– Это другая сторона. А народ их слушает и надо мной смеется. А я ведь, когда головой рискую, вам помогая, денег не беру. Я одного прошу: ты мне правду до сути растолкуй. Мужик, он правды жаждет, как земля – воды.
– Федьку твоего красные по мобилизации забрали?
– Сам побег.
– Партийный?
– В армии вроде бы записался в ячейку.
– Ты с ним толковал?
– Брат он мне, как же не толковать.
– Ну а про истинную правду?
– Так ведь малой он. Какая у него может быть истинная правда, когда ее старики не постигли?
– Выходит, молодому правды не постичь?
– Трудней.
– Ты в бога веришь, Тимох?
– Это мой вопрос, ты его не касайся.
– Да нет, я не касаюсь, я просто к тому, что Христу было тридцать три года, когда его распяли.
Тимоха медленно поднял голову, уперся взглядом в надбровье Владимирова.
– Нравится мне, – сказал он, – что ты за горло не берешь, хотя увлекательности в твоем слове мало. За таким говоруном, как ты, не многие пойдут. Надо, чтоб жилы на шее раздувались, когда говоришь, надо, чтоб про будущее такое разрисовал: один кисель да птичье молоко – тогда за тобой мужик попрет. В России на красивом слове кого угодно проведешь.
– Я не жулик. Да и потом народ долго байками не прокормишь. Не выйдет. Он посмотрит, посмотрит да и рассердится.
– Что ты! – усмехнулся Тимоха. – Русского сердиться царь отучил. Он все больше обижается, русский-то. Другу пошепчет, жену отлупит, самогонки поддаст – вот и вся недолга.
– Занятно говоришь.
– Обычно говорю. Сам из каких?
– Отец ученый был.
– А молчалив ты. Многие ваши, те, что не от земли, говорливы больно. А ты слушаешь. Хорошо это.
– У древних китайцев книга такая была. Лао Цзы. Книга главного учения. А главное учение – это наука о пустоте. Смысл прост: в каждом человеке должна быть пустота, чтобы принять мнение других, даже если это мнение противно твоему. Все равно это обогатит тебя, сделает более широким в суждении и более подготовленным в борьбе за свое, во что ты веришь.
– Выходит, если белые эту самую китайскую трехомудию усвоят, значит, мир настанет?
– Черт его знает, – весело удивился Владимиров, – как-то я не думал об этом. Во многом люди разобрались, а вот в том, кто начинает войны и кто заключает миры, до сих пор не могут порядка навести.
– А как его навесть?
– Дать людям свободу.
Костер погас. С ручья поднялся туман. Он висел зыбким, но плотным облаком, растекался, делаясь из серого белым. Выпь теперь ухала совсем рядом. Осока по берегам ручья серебрилась каплями росы.
Владимиров лег на теплую землю, закинул руки за голову, мурлыкал что-то тихое и протяжное.
– Тимох, звезды считать умеешь? – спросил он внезапно.
– Много их, до хрена по небесам рассеяно.
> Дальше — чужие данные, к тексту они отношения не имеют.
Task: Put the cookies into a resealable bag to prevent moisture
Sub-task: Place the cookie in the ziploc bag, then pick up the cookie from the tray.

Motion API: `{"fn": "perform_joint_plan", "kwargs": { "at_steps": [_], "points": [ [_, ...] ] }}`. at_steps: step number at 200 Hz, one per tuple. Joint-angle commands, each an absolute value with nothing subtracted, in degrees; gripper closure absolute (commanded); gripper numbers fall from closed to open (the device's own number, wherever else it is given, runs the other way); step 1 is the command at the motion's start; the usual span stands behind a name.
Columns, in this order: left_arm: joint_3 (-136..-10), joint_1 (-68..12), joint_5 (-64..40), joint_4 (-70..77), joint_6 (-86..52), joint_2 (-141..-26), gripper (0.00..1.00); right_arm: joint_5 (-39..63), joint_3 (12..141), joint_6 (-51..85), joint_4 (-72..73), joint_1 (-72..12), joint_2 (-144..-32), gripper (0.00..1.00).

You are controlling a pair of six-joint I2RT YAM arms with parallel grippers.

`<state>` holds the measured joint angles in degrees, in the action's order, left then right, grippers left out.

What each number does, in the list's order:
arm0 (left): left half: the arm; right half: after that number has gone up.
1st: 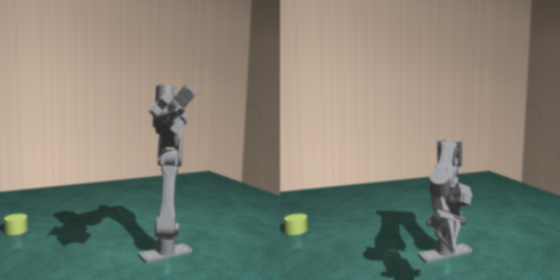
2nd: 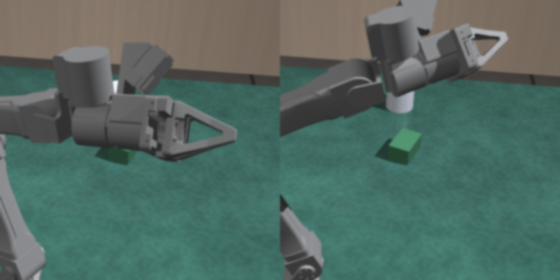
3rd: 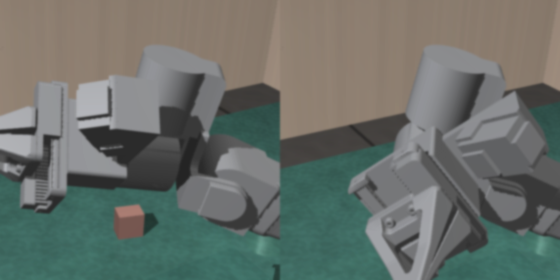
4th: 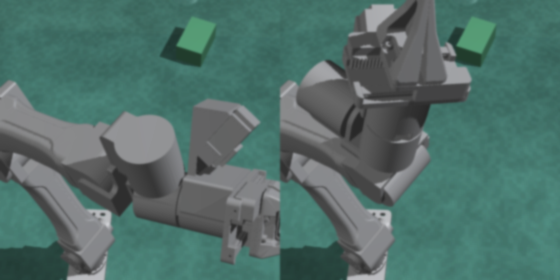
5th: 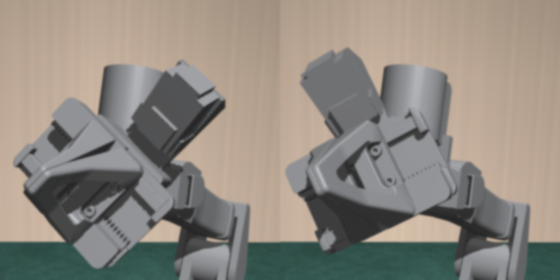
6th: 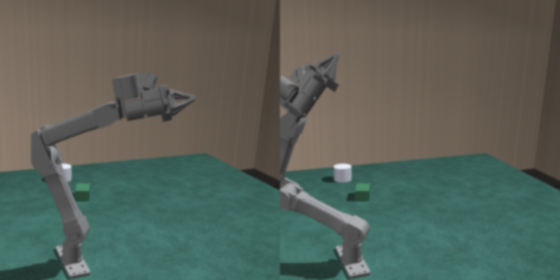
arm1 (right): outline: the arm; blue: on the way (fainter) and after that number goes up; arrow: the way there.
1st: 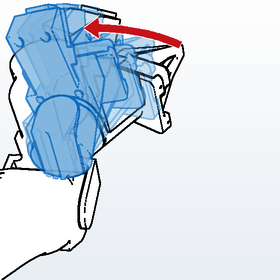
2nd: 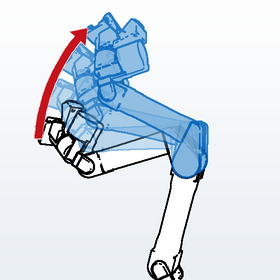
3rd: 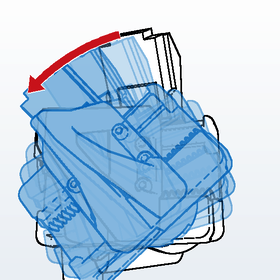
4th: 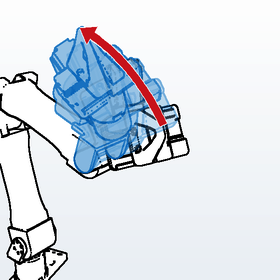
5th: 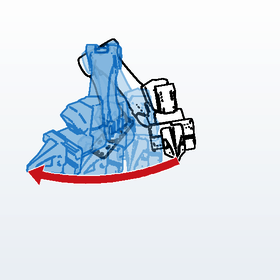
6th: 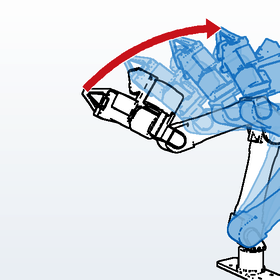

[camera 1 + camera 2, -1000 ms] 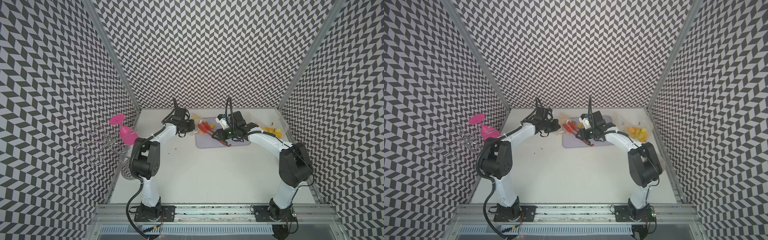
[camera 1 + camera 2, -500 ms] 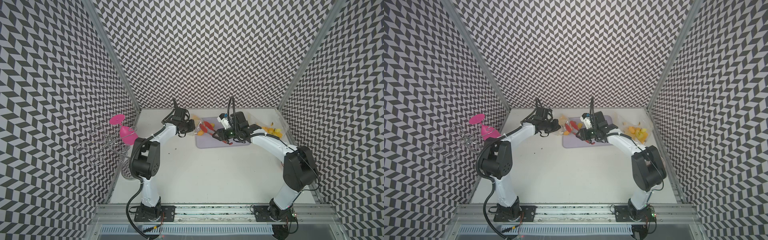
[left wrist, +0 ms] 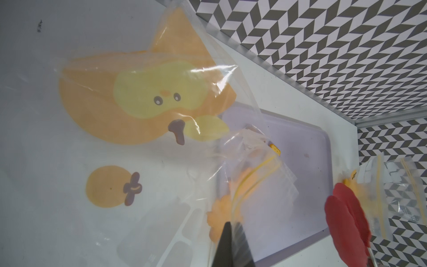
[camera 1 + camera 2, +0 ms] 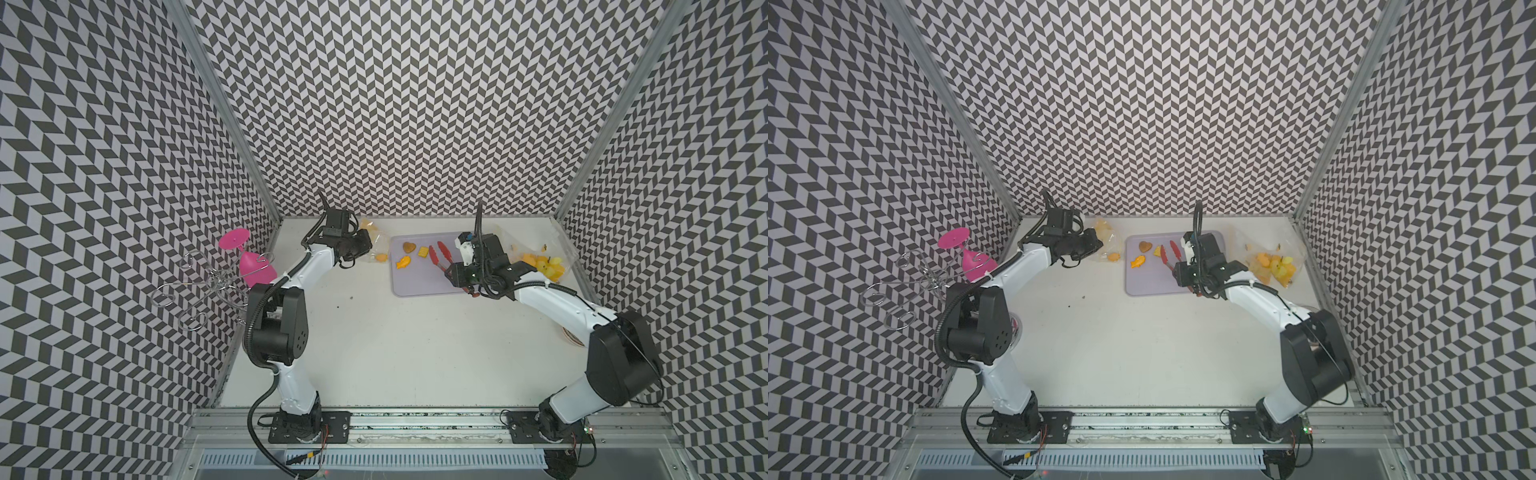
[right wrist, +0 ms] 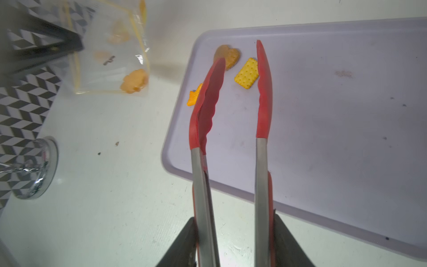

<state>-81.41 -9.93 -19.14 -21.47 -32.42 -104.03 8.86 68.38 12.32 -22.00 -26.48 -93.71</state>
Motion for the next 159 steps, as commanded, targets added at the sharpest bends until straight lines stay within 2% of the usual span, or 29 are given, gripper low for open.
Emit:
{"fn": "perform_joint_plan", "kwargs": {
  "at_steps": [1, 46, 159],
  "points": [
    [-80.3, -9.9, -18.6, -21.2, -34.5, -101.7, 1.0, 9.3, 74.9, 10.2, -23.0, -26.6, -99.3, 0.53],
    [-79.0, -10.0, -19.3, -20.4, -36.5, -100.9, 1.0, 9.6, 83.8, 8.1, -27.1, -26.6, -108.8, 0.47],
    [-78.4, -10.0, -19.2, -20.6, -36.5, -100.2, 1.0, 8.0, 94.4, 6.8, -32.2, -26.4, -118.9, 0.42]
  ]
}}
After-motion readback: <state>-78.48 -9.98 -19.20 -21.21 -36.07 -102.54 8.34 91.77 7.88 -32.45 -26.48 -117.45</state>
– Если вернусь – научу звезды считать. Может статься, я к тебе скоро вернусь – и не один, а с твоими бывшими знакомыми.
– Примем, угостим, а как иначе… Ну а звезд на небе сколько?
– Я насчитал двести восемьдесят пять. А мне надо семьсот семьдесят семь – обязательно.
– Зачем?!
– Индусы говорят: три семерки – самое счастливое число. Вот и стараюсь.
Камера владивостокской тюрьмы
Васильев очнулся после допроса только на второй день. Сначала он лежал не двигаясь, тело свое казалось ему легким и крохотным. В голове звенело, и он подумал, что все случившееся с ним было во сне. Но когда он попробовал подняться с пола, боль свела спину, он замычал и на минуту потерял сознание. А снова открыв глаза, увидел над собой, словно через пелену, расплывчатые лица товарищей из подпольного губкома.
– Какое сегодня число? – спросил он, с трудом разлепив толстые разбитые губы.
– Восьмое, – ответили ему.
Васильев весь затрясся, будто агония пришла, и стал повторять:
– Не может быть, не может быть, не может быть…
Он вспомнил, как Суходольский вперемежку с вопросами о подполье и типографии несколько раз спрашивал о московском госте. А он, Васильев, должен был московского гостя встретить на вокзале восьмого, в девять утра, то есть сегодня.
– А сколько времени? – прохрипел он.
– Половина одиннадцатого.
– Ночи?
– Ночи.
– Сегодня никого новых в тюрьму не привозили?
– Никого.
– Точно знаете, товарищи? – приподнявшись на локтях, спросил Васильев.